The Commission for the Investigation of Abuse of Authority (CIAA) has filed a corruption case at the Special Court against former Immigration Chief at the Tribhuvan International Airport (TIA), Tirtharaj Bhattarai and six others, as well as two companies for their alleged involvement in facilitating human trafficking under the guise of visit visas.
The CIAA has accused them of aiding illegal travel in exchange for bribes and laundering illicit earnings. The commission has sought a recovery of Rs 7.98 million from Bhattarai as per the Anti-Corruption Act. It has also demanded Rs 800,000 from Immigration Officer Yagyaraj Aryal; Rs 3.02 million from operator of Greenline Holidays, Bal Krishna Khadka; Rs 1.06 million from operator of Family Holidays, Deepak Bhandari; and Rs 3.02 million from Ram Khadka. Similarly, it has sought Rs 7.98 million each from Bhattarai’s relative Kavita Paudel and land agent Khem Subedi.

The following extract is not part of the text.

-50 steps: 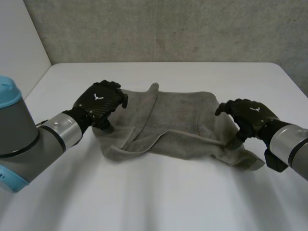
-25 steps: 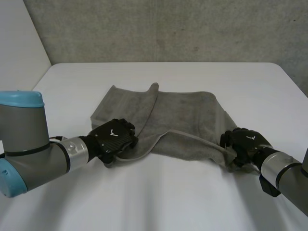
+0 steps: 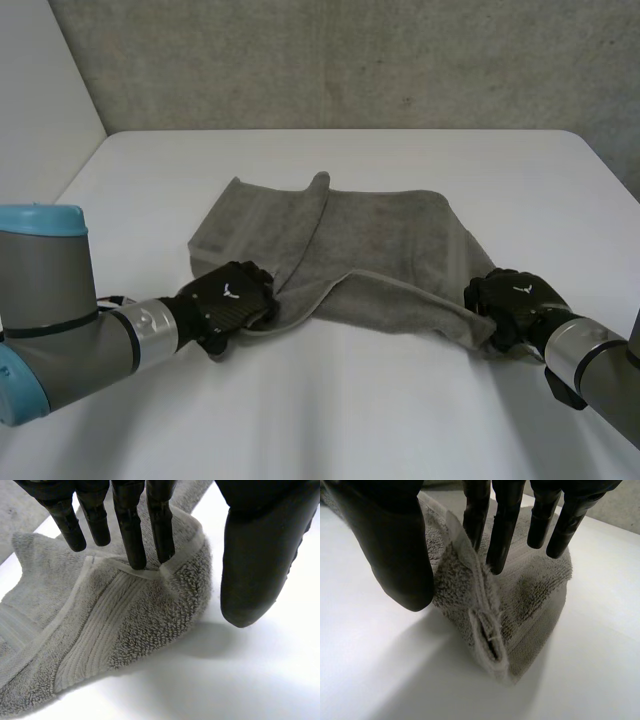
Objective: Fold the towel.
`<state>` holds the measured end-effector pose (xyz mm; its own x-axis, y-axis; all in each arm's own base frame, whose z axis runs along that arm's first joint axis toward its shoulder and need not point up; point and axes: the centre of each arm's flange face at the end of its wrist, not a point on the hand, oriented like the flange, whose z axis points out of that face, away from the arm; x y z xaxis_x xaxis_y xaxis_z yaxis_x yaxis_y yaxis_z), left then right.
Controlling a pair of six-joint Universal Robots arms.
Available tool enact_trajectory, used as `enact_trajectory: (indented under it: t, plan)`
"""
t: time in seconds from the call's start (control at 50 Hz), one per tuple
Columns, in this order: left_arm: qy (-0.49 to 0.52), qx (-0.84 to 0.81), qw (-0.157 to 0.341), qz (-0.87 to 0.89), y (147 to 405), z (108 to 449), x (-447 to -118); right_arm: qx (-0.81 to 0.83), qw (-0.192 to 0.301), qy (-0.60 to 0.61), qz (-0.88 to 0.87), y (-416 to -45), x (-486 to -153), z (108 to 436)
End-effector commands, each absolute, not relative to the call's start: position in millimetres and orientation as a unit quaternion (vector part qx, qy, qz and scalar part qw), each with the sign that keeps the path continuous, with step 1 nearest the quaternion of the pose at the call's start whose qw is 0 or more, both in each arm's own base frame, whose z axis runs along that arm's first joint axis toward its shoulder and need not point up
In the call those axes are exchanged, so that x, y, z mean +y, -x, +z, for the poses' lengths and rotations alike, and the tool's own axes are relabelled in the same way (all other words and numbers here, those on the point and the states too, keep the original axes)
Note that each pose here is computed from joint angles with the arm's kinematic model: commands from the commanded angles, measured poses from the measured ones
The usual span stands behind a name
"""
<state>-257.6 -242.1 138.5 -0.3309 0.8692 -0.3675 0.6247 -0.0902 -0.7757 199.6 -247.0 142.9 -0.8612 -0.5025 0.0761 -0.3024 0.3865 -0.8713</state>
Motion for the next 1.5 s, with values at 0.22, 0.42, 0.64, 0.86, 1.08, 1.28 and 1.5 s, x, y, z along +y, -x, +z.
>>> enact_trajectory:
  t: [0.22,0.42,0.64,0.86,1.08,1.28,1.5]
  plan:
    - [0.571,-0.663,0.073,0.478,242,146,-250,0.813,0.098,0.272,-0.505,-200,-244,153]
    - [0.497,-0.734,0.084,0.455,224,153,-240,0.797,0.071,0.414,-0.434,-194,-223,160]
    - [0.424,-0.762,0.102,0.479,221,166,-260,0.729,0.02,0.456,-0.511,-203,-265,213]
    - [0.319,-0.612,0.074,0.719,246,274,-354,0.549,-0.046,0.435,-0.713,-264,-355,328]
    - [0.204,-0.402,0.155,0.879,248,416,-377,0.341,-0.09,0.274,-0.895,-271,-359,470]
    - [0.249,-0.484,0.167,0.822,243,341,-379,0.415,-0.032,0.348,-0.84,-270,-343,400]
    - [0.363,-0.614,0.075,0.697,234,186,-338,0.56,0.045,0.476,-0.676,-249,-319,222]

What the CIAA investigation found
According to the CIAA, Bhattarai abused his position between October 9 and May 21 of the last fiscal year, running an organised racket in collusion with middlemen. He allegedly allowed passengers travelling on visit visas to pass through immigration without verifying mandatory documents or uploading them into the system, provided they paid him. Passengers who submitted all the required documents but did not pay bribes were reportedly harassed.
The investigation found that Bhattarai maintained regular contact with travel agency operators Bal Krishna Khadka and Deepak Bhandari, exchanging lists of passengers. He received names through SMS and recorded his accounts in coded entries in a personal diary. He kept separate codes for male and female travellers—recording “0.2” to indicate a Rs 20,000 bribe for each male traveller and “0.4” to indicate a Rs 40,000 bribe for each female traveller. Once the bribe was received, he used the phrase “clear to bulk” as a code for allowing passage.
According to the CIAA, Bhattarai and his associates illegally facilitated the departure of 257 individuals—142 women and 115 men.
Middlemen delivered cash to Bhattarai at Vinoliva Restaurant, referring to the bundles as “parcels.” Bhattarai personally collected the money. The CIAA said he used his relative Kavita Paudel and land trading agent Khem Prasad Subedi to channel and invest the illicit funds in land purchases, attempting to conceal their origin. He also used a SIM card registered under Paudel's name for communication related to the “setting” arrangements.
A digital forensic examination of Bhattarai’s seized laptop and mobile phone revealed key evidence. Investigators recovered images of passengers’ passports stored on his laptop. Although photographs of lists of travellers had been deleted from his phone, forensic analysis successfully retrieved them, the CIAA stated.